Loader
Convergent Facilitation Who We Are Header

Lisa Rothman

Lisa Rothman

I’d like to tell you how I came to be a Convergent Facilitator because my story speaks to what happens when people don’t have these skills.

I used to work at a community radio station. I served on the board. We spent our Saturdays in a windowless room for six hours. Were we discussing substantive issues like programming or how we wanted to allocate resources? Nope. We spent a lot of that arguing about the agenda because we were so polarized. The meetings were run with Roberts Rules of Order so I actually became an expert in that – a parliamentarian in the hopes it would help the situation. It didn’t. I took meeting facilitation courses to see if that would help. Nope. The brainstorming processes I learned were useless in an environment with so little trust and so much conflict. The situation I’m describing may sound extreme to you – but I’m guessing that you’ve experienced some version of it. Have you ever tried to make a decision with a group of people and gotten increasingly frustrated as everyone repeated themselves, talked past each other and went around in circles?

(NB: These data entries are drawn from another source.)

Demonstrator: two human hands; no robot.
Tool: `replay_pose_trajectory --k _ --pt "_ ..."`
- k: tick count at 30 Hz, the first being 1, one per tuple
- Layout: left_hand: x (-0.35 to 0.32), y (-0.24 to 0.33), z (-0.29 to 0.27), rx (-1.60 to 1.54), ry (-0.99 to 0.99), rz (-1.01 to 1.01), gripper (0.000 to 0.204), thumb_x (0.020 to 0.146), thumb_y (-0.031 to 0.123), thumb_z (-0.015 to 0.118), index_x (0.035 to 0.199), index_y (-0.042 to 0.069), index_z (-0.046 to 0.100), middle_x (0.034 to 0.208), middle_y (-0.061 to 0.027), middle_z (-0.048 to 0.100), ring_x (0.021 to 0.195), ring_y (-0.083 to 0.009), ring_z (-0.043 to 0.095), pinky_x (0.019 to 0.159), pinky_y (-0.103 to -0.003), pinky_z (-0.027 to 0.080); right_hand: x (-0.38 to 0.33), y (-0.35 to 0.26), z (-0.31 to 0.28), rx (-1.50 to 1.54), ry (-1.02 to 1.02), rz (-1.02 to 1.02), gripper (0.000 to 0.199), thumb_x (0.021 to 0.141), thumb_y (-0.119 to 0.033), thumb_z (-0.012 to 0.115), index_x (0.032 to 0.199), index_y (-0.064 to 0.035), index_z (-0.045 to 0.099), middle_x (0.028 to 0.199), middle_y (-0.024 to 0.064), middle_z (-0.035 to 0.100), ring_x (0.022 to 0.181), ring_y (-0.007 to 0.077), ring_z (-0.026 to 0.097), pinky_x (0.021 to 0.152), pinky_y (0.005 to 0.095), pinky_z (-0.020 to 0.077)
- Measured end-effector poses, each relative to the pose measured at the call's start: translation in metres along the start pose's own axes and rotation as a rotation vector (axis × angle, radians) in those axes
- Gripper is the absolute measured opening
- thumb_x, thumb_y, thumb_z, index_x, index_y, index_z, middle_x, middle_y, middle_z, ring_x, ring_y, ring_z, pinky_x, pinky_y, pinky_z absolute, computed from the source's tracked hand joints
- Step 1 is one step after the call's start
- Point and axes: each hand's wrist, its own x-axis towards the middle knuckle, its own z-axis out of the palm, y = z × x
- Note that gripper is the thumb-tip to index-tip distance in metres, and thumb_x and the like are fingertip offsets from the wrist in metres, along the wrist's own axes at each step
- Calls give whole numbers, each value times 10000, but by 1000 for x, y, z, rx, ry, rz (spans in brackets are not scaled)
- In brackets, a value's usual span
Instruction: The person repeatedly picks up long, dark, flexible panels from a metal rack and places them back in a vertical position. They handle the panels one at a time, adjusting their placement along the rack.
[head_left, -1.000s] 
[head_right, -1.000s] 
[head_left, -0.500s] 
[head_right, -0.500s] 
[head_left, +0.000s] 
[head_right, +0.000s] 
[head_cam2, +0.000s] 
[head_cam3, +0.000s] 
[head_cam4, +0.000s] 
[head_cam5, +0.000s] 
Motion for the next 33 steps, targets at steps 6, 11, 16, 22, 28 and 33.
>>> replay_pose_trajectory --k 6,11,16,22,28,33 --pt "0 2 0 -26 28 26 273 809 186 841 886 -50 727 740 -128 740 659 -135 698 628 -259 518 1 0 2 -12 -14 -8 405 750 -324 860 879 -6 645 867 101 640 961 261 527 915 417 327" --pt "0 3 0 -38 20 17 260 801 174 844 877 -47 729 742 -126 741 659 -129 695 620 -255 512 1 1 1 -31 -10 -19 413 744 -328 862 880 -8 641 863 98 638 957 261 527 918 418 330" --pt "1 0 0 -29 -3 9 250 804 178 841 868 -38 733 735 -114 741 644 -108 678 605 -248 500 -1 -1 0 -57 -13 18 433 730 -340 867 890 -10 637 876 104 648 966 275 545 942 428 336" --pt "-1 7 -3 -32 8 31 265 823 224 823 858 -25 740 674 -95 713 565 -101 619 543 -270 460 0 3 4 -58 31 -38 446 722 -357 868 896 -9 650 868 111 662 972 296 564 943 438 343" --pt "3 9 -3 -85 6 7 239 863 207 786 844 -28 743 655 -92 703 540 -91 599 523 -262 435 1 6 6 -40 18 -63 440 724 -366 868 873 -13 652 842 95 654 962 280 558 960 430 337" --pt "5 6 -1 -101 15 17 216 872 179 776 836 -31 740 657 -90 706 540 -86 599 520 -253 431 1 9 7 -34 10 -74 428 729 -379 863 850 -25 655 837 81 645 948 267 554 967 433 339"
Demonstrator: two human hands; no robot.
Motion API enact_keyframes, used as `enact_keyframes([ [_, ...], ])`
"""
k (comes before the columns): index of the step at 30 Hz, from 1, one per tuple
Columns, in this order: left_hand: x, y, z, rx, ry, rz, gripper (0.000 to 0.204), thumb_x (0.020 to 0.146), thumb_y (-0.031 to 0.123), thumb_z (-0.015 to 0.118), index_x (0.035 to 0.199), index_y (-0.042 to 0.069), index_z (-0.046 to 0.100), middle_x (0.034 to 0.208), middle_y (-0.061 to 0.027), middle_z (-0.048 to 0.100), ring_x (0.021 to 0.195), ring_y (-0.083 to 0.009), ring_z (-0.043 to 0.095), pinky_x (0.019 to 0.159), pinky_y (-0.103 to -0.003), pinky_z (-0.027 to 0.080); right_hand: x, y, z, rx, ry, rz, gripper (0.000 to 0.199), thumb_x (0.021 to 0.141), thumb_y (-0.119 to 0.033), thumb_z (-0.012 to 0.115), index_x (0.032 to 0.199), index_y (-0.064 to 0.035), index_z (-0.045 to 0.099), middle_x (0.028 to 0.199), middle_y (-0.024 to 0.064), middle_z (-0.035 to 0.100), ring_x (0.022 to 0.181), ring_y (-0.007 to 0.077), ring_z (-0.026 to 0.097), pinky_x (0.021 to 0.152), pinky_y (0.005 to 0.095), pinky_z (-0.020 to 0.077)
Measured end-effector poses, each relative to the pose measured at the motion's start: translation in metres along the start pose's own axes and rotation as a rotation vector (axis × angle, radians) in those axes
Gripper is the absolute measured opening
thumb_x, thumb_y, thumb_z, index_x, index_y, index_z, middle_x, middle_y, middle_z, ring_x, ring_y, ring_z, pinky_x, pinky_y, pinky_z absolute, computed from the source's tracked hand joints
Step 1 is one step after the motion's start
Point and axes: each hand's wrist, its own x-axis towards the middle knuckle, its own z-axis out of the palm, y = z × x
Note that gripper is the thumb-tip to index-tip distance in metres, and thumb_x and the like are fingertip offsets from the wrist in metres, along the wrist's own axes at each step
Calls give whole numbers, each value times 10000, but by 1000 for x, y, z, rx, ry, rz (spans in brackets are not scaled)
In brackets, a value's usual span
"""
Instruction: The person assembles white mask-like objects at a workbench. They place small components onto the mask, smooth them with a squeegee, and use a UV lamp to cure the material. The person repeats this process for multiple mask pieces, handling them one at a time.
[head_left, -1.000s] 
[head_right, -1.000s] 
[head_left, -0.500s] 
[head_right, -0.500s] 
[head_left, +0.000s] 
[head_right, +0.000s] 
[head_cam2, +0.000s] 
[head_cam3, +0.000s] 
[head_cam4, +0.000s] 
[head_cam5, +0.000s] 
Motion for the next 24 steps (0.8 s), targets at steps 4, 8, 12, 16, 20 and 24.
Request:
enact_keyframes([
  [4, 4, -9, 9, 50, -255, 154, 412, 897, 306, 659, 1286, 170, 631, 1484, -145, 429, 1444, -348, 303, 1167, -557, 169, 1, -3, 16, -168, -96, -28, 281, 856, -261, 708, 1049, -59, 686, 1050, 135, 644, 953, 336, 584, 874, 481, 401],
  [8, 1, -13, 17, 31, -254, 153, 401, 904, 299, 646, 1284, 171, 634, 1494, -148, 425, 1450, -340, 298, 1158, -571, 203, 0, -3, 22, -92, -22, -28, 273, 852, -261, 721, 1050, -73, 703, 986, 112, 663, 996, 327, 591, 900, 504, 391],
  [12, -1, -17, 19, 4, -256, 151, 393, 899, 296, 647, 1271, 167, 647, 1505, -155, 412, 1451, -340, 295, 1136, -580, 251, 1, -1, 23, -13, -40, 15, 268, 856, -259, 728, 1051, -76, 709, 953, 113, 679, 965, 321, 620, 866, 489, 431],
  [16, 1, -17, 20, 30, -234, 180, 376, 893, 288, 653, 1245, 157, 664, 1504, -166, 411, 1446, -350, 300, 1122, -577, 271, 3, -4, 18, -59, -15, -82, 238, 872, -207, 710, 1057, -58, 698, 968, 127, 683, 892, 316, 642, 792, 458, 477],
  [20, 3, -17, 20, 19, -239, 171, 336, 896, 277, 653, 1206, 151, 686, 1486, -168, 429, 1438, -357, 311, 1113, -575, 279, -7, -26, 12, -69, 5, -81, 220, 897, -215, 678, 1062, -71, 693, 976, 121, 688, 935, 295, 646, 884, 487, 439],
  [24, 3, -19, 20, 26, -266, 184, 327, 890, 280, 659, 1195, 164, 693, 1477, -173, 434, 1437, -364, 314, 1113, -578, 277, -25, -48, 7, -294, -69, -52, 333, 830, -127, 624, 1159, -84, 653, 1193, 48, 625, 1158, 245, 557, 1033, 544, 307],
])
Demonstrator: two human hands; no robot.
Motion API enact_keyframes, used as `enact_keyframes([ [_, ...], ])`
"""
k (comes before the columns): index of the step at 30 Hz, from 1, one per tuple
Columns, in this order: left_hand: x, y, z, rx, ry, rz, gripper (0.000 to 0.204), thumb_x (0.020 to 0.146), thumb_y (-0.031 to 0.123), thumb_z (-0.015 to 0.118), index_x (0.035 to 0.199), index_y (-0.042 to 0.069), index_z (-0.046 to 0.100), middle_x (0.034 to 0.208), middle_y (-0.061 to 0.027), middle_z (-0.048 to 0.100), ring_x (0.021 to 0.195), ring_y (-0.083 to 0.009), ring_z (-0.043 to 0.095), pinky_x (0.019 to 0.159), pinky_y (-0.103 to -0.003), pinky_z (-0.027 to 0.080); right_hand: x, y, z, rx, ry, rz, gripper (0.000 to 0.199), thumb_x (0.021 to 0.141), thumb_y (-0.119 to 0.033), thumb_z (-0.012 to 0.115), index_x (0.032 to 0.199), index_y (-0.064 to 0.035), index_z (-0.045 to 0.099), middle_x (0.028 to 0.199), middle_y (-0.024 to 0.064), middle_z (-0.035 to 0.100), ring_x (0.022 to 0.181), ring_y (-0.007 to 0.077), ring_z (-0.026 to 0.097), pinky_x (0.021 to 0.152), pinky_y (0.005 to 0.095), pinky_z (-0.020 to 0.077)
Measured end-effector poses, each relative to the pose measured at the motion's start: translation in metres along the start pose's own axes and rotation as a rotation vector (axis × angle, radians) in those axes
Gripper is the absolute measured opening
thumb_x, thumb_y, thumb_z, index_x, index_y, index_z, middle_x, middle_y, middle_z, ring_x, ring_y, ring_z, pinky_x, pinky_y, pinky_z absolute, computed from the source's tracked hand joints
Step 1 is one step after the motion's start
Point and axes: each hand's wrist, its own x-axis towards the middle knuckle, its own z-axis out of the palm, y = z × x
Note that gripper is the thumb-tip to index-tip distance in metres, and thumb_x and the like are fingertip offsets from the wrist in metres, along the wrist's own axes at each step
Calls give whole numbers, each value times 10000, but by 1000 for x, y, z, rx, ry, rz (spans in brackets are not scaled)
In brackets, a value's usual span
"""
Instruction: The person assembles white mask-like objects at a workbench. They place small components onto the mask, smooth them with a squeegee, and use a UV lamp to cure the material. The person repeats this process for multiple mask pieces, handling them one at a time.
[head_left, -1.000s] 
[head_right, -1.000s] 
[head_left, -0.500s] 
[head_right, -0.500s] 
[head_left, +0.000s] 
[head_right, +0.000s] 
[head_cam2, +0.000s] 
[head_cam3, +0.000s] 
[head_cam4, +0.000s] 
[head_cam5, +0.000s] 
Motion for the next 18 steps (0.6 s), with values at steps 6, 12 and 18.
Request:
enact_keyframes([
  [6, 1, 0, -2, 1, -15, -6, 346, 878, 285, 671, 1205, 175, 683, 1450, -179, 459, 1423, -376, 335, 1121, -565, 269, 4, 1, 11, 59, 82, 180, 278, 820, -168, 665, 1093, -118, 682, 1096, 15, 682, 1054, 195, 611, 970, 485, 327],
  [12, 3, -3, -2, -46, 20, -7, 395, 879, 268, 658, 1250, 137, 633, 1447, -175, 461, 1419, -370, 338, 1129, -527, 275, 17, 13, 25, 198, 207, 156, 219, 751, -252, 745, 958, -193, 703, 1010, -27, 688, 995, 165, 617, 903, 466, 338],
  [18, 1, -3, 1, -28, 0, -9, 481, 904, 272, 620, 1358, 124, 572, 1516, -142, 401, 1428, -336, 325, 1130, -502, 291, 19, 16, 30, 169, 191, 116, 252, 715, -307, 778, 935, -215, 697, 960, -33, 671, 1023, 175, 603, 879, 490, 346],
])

Then I had the good fortune to hear about Convergent Facilitation that Miki Kashtan was developing. I attended one of the first workshops Miki Kashtan gave on the topic and learned how it helps groups make collaborative decisions without sacrificing efficiency and without leaving anybody behind. I, like so many others who have attended the workshop since then, and put what we’ve learned into practice, yearned to be able to do that. And now I feel privileged to be able to help people learn how to do it also.